Previous studies [16, 32] indicated that the GBFS-based geopolymers were characterized by compact pore structure, with pore size predominantly concentrated at around 10 nm. Consequently, nitrogen adsorption technique was selected as the most appropriate technique for characterizing such a pore size range. For pore structure evaluation, sieved particles (1–3 mm) obtained from the crushed 28-day cured specimens were analyzed by nitrogen adsorption using a Micromeritics TriStar II 3020 instrument, and the pore structure data were calculated using the Brunauer-Emmett-Teller (BET) method. Additionally, particles of about 5 mm in size were selected from the crushed 28-day cured specimens. These samples were embedded in resin and progressively polished. The resulting cross-sectional area was coated with a gold layer for examination by Backscattered Electron (BSE) imaging method using Nova Nano-SEM 450 FEI field emission scanning electron microscope with energy dispersive spectroscopy (SEM-EDS). For each mixture at a specified curing age, BET and BSE analyses were performed once to capture the representative microstructural features.

3  Results and discussion

3.1 Compressive strengths

Figure 6 illustrates the effects of MDS content and activator concentration on the compressive strengths of geopolymers at 3, 7, and 28 days of curing age. The 3-day compressive strengths were above 30 MPa, indicating the rapid early-age strength development.
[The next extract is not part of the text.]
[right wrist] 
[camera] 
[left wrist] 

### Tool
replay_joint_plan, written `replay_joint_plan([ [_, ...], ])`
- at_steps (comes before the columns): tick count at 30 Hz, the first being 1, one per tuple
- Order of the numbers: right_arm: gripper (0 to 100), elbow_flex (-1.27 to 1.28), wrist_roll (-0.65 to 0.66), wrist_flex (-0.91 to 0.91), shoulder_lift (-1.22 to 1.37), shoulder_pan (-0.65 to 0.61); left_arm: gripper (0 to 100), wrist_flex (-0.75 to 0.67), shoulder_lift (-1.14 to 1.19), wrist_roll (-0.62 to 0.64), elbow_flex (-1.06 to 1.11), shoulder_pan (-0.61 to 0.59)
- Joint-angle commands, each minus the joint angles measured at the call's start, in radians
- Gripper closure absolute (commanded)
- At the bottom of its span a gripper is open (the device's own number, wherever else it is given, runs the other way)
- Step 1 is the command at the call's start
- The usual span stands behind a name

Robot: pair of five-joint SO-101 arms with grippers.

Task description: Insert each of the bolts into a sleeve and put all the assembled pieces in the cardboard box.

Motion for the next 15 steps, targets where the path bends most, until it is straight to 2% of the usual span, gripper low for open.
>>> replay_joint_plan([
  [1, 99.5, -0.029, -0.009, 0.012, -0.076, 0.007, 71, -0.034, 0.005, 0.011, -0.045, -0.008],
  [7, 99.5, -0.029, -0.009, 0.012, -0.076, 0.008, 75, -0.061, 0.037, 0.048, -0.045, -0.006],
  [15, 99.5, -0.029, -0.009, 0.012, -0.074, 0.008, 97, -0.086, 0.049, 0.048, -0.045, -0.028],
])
When the MDS content was 25% (Figure 6a), the 3-day compressive strengths ranged from 36.8 MPa to 45.1 MPa, while the 28-day compressive strengths ranged from 58.4 MPa to 71.5 MPa. Increasing the MDS content to 50% (Figure 6b) reduced the 3-day and 28-day compressive strengths to the ranges of 31.2–36.3 MPa and 53.7–64.2 MPa, respectively. Considering that the increased MDS content correspondingly replaced FA in the formulation, it indicated that MDS exhibited lower pozzolanic reactivity compared to FA. This finding is consistent with previous research that calcination at a temperature range from 650 to 850°C was required to enhance the reactivity of MDS [6]. However, it was reported by Dang et al. [6] that even after calcination, MDS addition still caused a significant reduction in the strength development of OPC. To meet the strength requirements of P.O 42.5.5 OPC(GB/T 175-2023 [33]), the maximum content of MDS calcined at 650°C must be limited to less than 35%. In comparison, the strength values reported in this work for the geopolymer binders still meet or even exceed those of Grade 52.5 OPC, thereby confirming the feasibility of using 50% MDS for geopolymer preparation.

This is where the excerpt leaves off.